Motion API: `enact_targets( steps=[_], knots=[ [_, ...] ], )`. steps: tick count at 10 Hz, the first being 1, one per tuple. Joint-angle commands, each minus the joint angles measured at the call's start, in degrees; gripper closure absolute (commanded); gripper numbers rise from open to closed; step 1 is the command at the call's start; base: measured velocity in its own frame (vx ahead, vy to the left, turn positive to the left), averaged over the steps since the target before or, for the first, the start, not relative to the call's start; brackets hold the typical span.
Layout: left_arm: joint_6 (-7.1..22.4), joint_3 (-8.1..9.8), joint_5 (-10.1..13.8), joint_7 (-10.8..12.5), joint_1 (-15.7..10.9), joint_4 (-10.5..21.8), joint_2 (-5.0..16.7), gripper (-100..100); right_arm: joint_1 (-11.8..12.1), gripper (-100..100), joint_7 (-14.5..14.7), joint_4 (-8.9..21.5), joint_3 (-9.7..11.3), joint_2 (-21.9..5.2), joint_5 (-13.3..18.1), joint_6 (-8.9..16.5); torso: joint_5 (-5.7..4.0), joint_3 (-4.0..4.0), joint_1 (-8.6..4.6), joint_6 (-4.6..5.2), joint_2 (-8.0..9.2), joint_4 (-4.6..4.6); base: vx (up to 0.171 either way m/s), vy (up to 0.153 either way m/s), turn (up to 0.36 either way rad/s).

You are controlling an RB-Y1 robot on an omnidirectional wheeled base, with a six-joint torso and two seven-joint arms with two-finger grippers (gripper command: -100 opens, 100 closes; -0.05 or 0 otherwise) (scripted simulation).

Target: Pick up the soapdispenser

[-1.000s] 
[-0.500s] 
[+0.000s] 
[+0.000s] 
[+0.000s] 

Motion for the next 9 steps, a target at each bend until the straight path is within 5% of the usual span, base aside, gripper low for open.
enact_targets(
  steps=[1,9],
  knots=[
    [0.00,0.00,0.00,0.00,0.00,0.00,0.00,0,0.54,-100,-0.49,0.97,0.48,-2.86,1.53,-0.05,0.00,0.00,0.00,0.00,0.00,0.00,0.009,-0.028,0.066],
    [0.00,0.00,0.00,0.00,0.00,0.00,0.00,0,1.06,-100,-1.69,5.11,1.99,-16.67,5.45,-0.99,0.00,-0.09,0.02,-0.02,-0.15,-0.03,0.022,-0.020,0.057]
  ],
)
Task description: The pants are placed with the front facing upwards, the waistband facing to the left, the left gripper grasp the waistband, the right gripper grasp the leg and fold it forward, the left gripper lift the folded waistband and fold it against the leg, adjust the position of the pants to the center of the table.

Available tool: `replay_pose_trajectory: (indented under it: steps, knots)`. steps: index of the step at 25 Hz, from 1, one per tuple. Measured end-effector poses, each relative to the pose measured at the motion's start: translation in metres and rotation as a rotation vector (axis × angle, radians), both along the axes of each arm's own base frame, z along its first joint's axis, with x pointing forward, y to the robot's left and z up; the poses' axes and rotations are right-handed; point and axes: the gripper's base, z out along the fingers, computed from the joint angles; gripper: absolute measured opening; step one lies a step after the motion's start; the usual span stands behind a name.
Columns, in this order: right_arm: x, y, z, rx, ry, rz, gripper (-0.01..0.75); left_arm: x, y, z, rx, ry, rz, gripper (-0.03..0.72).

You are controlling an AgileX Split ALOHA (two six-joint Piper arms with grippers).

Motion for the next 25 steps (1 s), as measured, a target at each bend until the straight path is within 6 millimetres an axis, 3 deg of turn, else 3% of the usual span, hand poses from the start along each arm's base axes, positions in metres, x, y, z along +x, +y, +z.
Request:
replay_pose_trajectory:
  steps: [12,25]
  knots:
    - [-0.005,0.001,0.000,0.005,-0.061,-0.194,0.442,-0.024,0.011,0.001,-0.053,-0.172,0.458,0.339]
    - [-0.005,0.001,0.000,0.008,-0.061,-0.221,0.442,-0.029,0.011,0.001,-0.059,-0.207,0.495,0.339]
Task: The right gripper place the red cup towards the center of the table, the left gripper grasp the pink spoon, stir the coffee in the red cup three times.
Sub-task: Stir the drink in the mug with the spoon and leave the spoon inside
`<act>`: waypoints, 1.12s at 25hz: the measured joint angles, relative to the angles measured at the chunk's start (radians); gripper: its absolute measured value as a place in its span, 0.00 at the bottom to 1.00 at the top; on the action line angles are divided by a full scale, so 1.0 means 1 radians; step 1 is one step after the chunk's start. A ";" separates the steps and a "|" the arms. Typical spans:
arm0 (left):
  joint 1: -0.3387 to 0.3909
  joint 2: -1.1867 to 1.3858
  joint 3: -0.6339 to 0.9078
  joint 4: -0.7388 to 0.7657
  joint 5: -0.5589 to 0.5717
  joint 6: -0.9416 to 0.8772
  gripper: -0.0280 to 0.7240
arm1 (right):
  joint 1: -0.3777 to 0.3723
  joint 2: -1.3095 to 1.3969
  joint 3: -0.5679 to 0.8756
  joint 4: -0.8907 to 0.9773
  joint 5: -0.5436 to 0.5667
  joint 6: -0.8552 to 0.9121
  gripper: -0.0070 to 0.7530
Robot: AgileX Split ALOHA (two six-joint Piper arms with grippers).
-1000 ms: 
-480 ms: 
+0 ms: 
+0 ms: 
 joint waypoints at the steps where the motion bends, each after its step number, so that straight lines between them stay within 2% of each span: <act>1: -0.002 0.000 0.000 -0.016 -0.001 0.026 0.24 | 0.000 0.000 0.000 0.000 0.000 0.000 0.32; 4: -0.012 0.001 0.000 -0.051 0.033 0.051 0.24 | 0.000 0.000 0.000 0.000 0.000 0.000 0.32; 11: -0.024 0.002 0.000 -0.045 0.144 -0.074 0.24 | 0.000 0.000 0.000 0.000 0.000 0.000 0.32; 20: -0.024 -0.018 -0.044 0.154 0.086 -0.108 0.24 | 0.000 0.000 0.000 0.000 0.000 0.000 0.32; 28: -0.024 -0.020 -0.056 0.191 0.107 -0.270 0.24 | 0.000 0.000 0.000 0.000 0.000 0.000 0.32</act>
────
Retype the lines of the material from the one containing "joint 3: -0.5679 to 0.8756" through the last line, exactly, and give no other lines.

  joint 3: -0.5679 to 0.8756
  joint 4: -0.8907 to 0.9773
  joint 5: -0.5436 to 0.5667
  joint 6: -0.8552 to 0.9121
  gripper: -0.0070 to 0.7530
Robot: AgileX Split ALOHA (two six-joint Piper arms with grippers).
-1000 ms: 
-480 ms: 
+0 ms: 
+0 ms: 
 joint waypoints at the steps where the motion bends, each after its step number, so that straight lines between them stay within 2% of each span: <act>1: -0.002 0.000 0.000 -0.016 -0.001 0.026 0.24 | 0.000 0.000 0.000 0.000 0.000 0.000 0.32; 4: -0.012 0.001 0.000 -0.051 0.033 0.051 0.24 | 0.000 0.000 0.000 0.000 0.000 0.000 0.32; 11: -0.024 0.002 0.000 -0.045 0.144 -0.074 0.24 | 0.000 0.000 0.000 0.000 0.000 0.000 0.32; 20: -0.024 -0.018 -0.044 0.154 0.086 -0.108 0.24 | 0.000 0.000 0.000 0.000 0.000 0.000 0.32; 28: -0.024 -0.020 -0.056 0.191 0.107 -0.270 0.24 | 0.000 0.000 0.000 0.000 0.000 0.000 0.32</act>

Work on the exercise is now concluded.